Ainsi, depuis le début de l’année 2015, plusieurs changements législatifs ont modifié le paysage de la
demande d’emploi en Belgique :
* les personnes qui touchaient des allocations d’insertion depuis plus de 36 mois n’ont plus eu droit à ces
allocations ;
* les chômeurs âgés (55 ans et plus) doivent demeurer actifs sur le marché du travail jusqu’à l’âge de leur
pension ;
* la demande d’allocations d’insertion, qui se situe après le stage d’insertion professionnelle, doit
dorénavant être introduite avant le 25e anniversaire (auparavant, c’était avant le 30e anniversaire) ;
* depuis le 1er septembre 2015, le jeune qui demande les allocations d’insertion en dessous de l’âge de 21
ans doit être en possession du diplôme de l’enseignement secondaire supérieur ou avoir terminé avec succès
une formation en alternance.

Diverses mesures régionales visant à accroître l’employabilité des demandeurs d’emploi ont, par ailleurs, un
effet positif sur l’insertion sur le marché de l’emploi et donc la diminution du taux de la demande d’emploi.

Citons en particulier :
* l’accompagnement individualisé réalisé par le FOREm depuis 2010 ;
* le soutien offert dans le passage des études à la vie active, par les stages en entreprise (PFI, formation
alternée des demandeurs d’emploi et formation en alternance, stage de transition) ;
* les cellules de reconversion pour les personnes victimes de licenciements collectifs ;
*, mais aussi la dynamique enclenchée dans le cadre du Plan Marshall 4.0 et plus particulièrement son axe 1
« Faire du capital humain un atout », pour stimuler l’emploi et augmenter le niveau de compétences et donc
d’employabilité des demandeurs d’emploi.

Enfin, l’embellie conjoncturelle que j’évoquais ci-avant participe également à la croissance du taux d’emploi
wallon.
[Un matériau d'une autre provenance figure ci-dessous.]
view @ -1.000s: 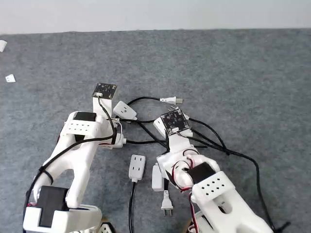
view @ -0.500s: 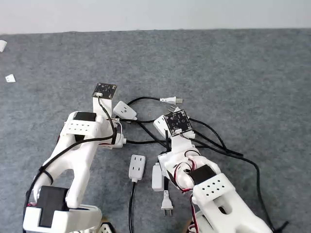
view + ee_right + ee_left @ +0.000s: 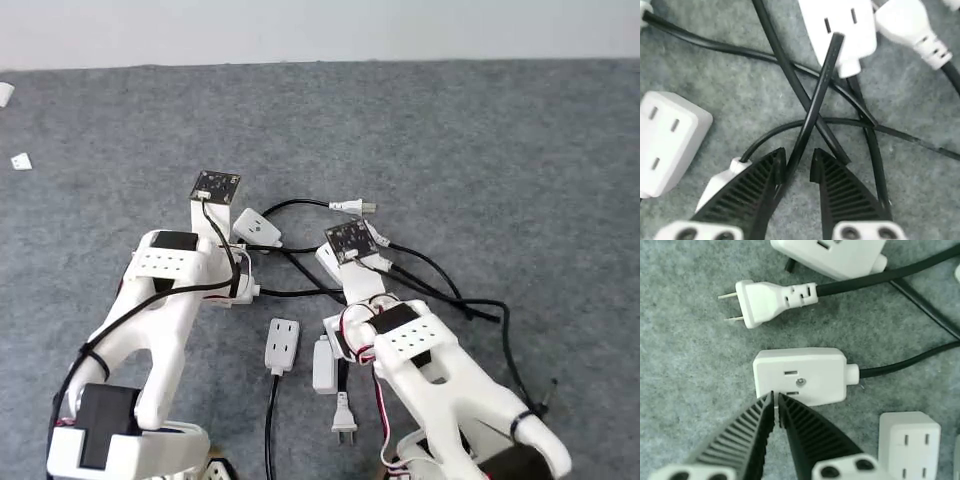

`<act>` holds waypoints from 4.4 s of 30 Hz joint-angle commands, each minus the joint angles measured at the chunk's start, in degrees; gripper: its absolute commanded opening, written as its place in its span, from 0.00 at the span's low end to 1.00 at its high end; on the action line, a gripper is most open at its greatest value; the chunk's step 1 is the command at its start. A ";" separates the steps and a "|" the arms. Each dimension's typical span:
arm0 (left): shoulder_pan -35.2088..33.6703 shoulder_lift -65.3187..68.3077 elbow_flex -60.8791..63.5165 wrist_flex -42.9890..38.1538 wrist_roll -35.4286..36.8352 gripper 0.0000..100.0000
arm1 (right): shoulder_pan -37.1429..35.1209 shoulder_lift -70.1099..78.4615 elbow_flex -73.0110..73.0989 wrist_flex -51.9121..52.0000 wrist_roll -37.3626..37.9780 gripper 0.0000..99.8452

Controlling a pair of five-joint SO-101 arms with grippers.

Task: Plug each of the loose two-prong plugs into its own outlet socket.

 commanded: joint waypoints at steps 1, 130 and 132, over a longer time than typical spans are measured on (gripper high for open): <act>-0.26 -1.05 -0.04 -1.67 -0.35 0.01 | 0.75 0.31 -3.25 0.31 0.62 0.08; -0.44 -1.14 -0.04 -1.67 -0.44 0.01 | 66.24 7.87 -13.45 6.37 31.12 0.02; -0.44 -1.14 -0.04 -1.67 -0.44 0.01 | 66.15 8.22 -12.66 5.14 31.12 0.05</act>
Dès lors, et en toute objectivité, des évaluations utilisant des modèles d’analyse complexes seraient
nécessaires afin d’appréhender le réel impact de telle ou telle politique menée. Un délai semble par ailleurs
requis pour évaluer ces effets, car observer l’insertion à l’emploi demande un suivi longitudinal des parcours
de cohortes de demandeurs d’emploi, sur plusieurs mois.